REQUIRED ACTION: Repeat exactly the lines of the entries below from the one with "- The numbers" through the one with "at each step", both ends included, and nothing else.

AVAILABLE DATA:
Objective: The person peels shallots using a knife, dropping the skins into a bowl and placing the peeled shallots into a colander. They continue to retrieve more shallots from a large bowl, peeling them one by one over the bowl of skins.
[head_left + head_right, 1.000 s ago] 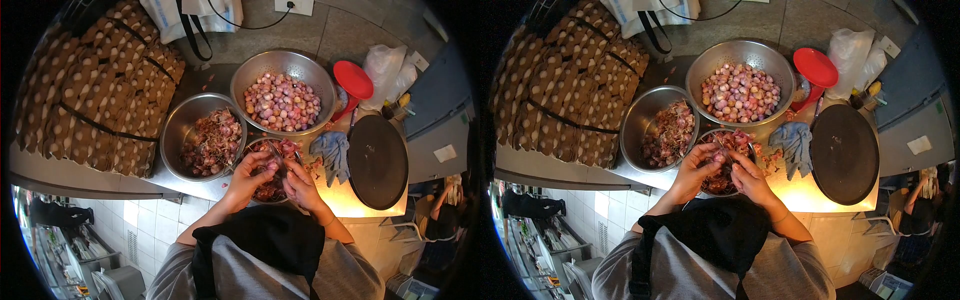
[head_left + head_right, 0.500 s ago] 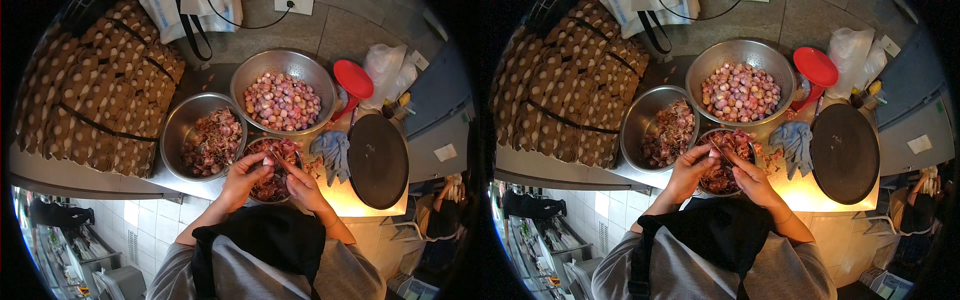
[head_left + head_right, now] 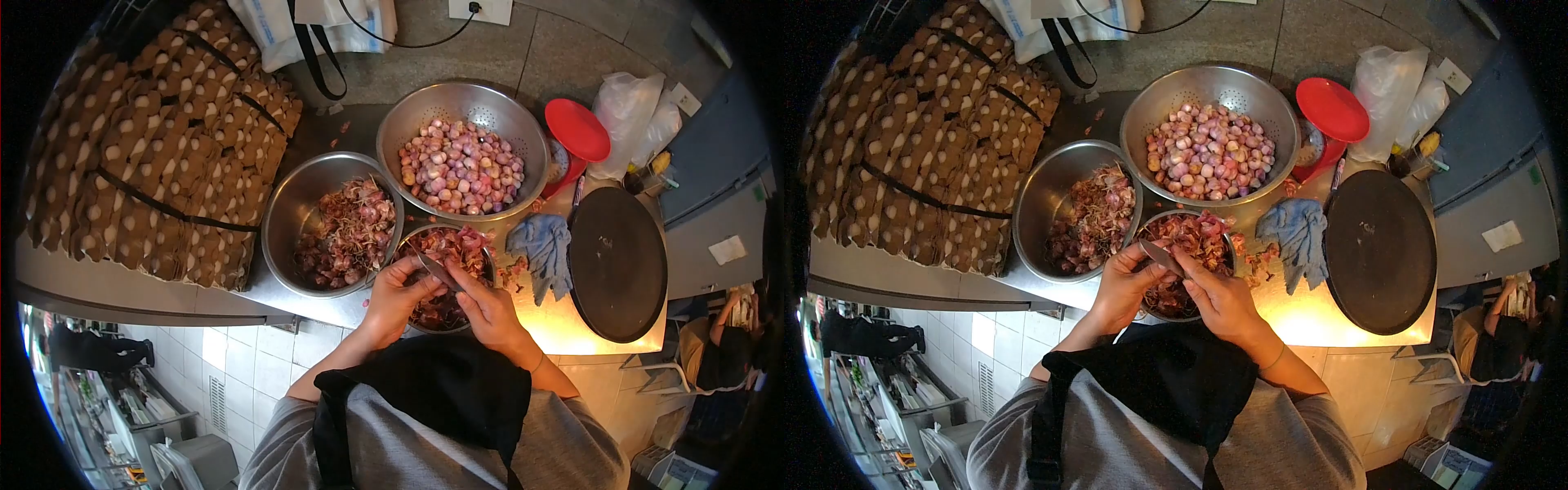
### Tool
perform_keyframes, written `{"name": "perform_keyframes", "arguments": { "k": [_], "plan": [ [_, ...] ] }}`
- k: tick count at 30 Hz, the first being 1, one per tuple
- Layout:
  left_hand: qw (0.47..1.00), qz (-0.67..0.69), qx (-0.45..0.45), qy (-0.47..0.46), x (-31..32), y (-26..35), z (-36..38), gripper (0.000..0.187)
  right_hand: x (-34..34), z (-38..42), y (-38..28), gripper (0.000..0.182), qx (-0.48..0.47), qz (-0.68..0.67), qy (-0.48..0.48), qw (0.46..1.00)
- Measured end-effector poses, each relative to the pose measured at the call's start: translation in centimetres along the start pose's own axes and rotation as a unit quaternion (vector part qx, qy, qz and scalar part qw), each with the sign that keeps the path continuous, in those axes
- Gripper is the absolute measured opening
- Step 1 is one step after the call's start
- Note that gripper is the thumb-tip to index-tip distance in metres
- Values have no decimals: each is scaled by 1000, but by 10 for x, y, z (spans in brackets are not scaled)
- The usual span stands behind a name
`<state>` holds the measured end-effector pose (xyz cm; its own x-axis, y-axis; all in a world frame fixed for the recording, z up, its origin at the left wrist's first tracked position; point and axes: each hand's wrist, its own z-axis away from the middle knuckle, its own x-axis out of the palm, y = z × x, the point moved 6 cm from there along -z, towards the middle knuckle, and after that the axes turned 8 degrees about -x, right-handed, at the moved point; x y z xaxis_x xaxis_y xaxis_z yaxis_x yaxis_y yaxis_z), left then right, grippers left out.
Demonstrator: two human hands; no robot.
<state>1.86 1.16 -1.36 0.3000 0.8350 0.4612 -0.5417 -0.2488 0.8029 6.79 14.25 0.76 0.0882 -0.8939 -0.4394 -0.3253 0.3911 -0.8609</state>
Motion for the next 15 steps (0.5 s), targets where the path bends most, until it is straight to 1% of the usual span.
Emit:
{"name": "perform_keyframes", "arguments": {
  "k": [1,4,7,10,14,15],
  "plan": [
    [1000,3,-3,-4,-1,-2,-1,24,0,0,1,39,7,5,-5,1000],
    [1000,7,-9,-7,-2,-5,-2,24,0,0,6,37,-20,-92,47,994],
    [1000,-1,-16,-2,3,1,1,23,-4,-2,14,37,1,-119,72,990],
    [1000,-2,-23,-8,8,5,4,25,-7,-1,25,37,23,-117,76,990],
    [1000,19,-17,-8,9,8,4,25,-10,-4,11,39,-3,-91,82,992],
    [1000,20,-18,-6,7,7,3,25,-8,-3,14,39,9,-122,69,990]
  ]
}}
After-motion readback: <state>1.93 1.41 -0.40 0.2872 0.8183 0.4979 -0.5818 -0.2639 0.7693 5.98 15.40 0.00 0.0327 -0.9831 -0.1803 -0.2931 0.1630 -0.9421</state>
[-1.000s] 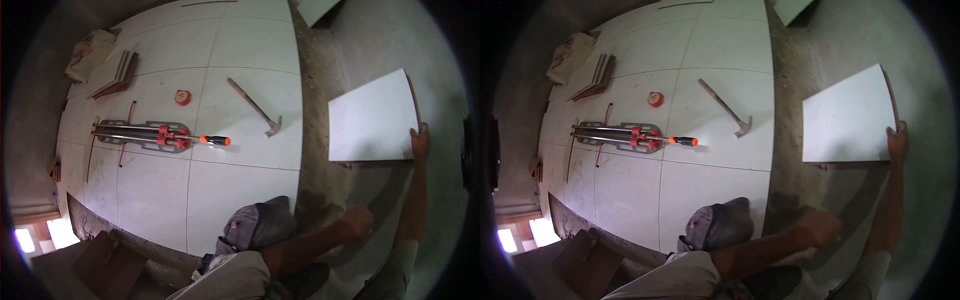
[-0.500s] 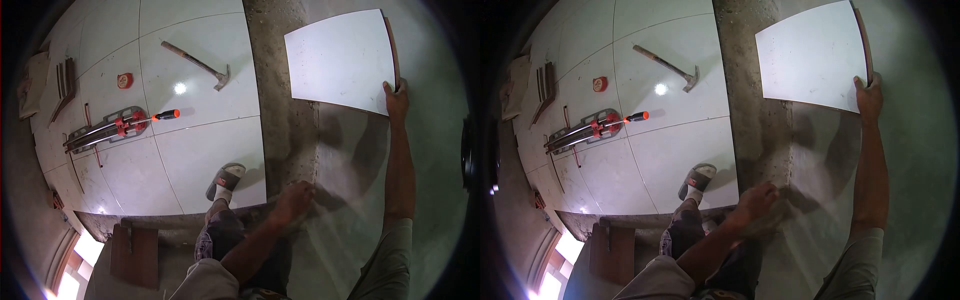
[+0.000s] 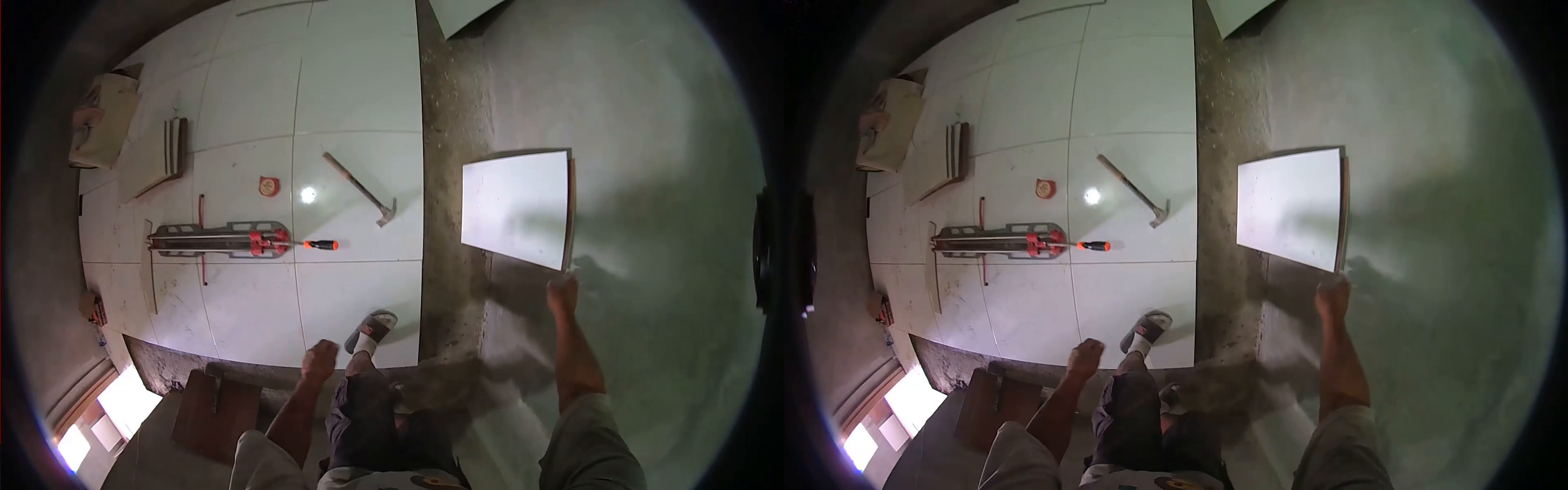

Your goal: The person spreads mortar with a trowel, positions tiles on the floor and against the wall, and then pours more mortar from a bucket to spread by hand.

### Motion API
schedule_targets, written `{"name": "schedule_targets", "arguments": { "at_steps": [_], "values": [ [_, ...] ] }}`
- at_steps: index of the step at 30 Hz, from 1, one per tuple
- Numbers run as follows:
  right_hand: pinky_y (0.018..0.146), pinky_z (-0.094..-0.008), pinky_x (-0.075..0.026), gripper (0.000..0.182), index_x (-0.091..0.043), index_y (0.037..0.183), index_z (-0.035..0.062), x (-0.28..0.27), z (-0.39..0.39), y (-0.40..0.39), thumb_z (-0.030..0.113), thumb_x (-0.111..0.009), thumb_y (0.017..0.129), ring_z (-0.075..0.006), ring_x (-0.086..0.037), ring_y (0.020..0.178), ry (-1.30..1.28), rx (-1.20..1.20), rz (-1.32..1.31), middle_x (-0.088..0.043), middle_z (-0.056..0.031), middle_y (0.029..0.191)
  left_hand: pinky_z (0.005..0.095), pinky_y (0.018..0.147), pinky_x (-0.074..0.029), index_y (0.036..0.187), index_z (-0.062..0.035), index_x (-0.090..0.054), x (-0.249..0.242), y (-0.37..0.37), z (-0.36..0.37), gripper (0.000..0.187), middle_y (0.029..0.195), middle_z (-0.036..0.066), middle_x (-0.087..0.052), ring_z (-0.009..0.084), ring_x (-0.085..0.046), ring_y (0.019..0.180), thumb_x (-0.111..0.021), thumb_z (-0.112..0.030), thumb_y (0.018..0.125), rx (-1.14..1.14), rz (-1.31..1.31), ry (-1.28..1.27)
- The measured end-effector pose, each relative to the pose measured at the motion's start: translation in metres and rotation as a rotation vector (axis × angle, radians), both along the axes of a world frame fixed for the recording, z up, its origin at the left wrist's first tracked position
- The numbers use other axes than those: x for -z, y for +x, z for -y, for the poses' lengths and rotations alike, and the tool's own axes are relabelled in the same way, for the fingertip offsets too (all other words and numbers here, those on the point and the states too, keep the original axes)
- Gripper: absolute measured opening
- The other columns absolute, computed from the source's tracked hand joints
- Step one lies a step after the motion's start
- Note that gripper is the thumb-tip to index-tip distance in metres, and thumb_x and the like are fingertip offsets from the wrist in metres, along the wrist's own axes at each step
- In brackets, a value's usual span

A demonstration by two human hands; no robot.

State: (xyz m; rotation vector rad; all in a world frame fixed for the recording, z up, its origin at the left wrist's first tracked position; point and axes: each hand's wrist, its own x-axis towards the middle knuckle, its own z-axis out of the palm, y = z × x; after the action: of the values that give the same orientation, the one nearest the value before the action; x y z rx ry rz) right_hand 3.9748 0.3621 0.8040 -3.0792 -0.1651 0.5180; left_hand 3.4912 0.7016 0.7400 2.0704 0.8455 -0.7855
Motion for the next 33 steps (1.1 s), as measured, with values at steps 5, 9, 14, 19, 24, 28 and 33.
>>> {"name": "schedule_targets", "arguments": {
  "at_steps": [5, 9, 14, 19, 24, 28, 33],
  "values": [
    [0.089, -0.0446, -0.038, 0.049, -0.048, 0.115, 0.0028, -0.030, 0.046, -0.095, 0.034, -0.052, 0.077, -0.0383, -0.048, 0.103, -0.278, -0.333, -0.466, -0.049, -0.0232, 0.114, 0.0439, 0.077, -0.045, 0.088, -0.0071, -0.062, -0.038, -0.028, -0.028, 0.029, 0.090, 0.016, -0.062, 0.0358, -0.057, 0.087, -0.047, -0.031, 0.081, -0.483, -0.114, 0.108],
    [0.072, -0.0415, -0.045, 0.037, -0.063, 0.077, 0.0066, -0.047, 0.129, -0.153, 0.043, -0.057, 0.076, -0.0320, -0.059, 0.078, -0.176, -0.485, -0.650, -0.062, -0.0142, 0.081, 0.0382, 0.074, -0.049, 0.084, -0.0091, -0.060, -0.020, -0.033, 0.014, 0.015, 0.090, 0.012, -0.061, 0.0275, -0.058, 0.089, -0.049, -0.016, 0.076, 0.064, 0.076, 0.182],
    [0.054, -0.0340, -0.049, 0.033, -0.062, 0.081, 0.0056, -0.081, 0.120, -0.104, 0.038, -0.061, 0.077, -0.0176, -0.058, 0.056, -0.395, -0.005, -1.164, -0.062, -0.0084, 0.069, 0.0410, 0.073, -0.050, 0.092, -0.0079, -0.059, -0.079, 0.066, 0.057, 0.022, 0.094, 0.014, -0.060, 0.0309, -0.059, 0.088, -0.043, -0.018, 0.081, -0.040, 0.293, 0.139],
    [0.073, -0.0424, -0.047, 0.029, -0.062, 0.093, 0.0072, -0.029, 0.031, 0.074, 0.029, -0.048, 0.082, -0.0262, -0.060, 0.078, -0.234, -1.231, -0.604, -0.061, -0.0196, 0.087, 0.0411, 0.074, -0.048, 0.097, -0.0070, -0.056, -0.171, 0.132, 0.046, 0.024, 0.094, 0.013, -0.060, 0.0308, -0.058, 0.090, -0.045, -0.019, 0.080, -0.556, 0.303, -0.063],
    [0.040, -0.0287, -0.040, 0.007, -0.058, 0.080, 0.0055, -0.086, -0.192, 0.166, 0.012, -0.055, 0.078, -0.0153, -0.052, 0.049, 0.296, -0.494, -0.391, -0.053, -0.0069, 0.057, 0.0411, 0.078, -0.046, 0.100, -0.0061, -0.057, -0.148, 0.094, 0.056, 0.028, 0.097, 0.013, -0.059, 0.0294, -0.057, 0.091, -0.047, -0.024, 0.081, -0.975, 0.404, -0.044],
    [0.038, -0.0255, -0.038, 0.009, -0.058, 0.080, 0.0053, -0.141, -0.301, 0.115, 0.013, -0.054, 0.079, -0.0130, -0.049, 0.046, 0.591, -0.573, -0.468, -0.053, -0.0050, 0.059, 0.0338, 0.068, -0.047, 0.088, -0.0018, -0.063, -0.143, 0.031, 0.074, 0.039, 0.079, 0.013, -0.064, 0.0233, -0.061, 0.074, -0.052, -0.039, 0.081, -1.500, 0.308, -0.003],
    [0.045, -0.0292, -0.044, 0.016, -0.061, 0.074, 0.0014, -0.135, -0.349, -0.020, 0.016, -0.054, 0.077, -0.0154, -0.053, 0.047, 0.369, -0.777, -0.579, -0.057, -0.0070, 0.057, 0.0372, 0.070, -0.046, 0.086, -0.0005, -0.063, -0.115, -0.063, 0.109, 0.044, 0.080, 0.015, -0.064, 0.0269, -0.060, 0.076, -0.049, -0.042, 0.081, -1.584, 0.110, 0.271]
  ]
}}
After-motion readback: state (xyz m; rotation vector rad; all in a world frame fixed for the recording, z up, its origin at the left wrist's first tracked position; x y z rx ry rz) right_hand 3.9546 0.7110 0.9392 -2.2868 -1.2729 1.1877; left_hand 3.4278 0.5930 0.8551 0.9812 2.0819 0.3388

ANSWER TO THE PROBLEM:
- The numbers use other axes than those: x for -z, y for +x, z for -y, for the poses' lengths and rotations alike, and the tool's own axes are relabelled in the same way, for the fingertip offsets too (all other words and numbers here, those on the point and the states too, keep the original axes)
- Gripper: absolute measured opening
- The other columns absolute, computed from the source's tracked hand joints
- Step one lies a step after the motion's start
- Note that gripper is the thumb-tip to index-tip distance in metres, and thumb_x and the like are fingertip offsets from the wrist in metres, along the wrist's own axes at each step

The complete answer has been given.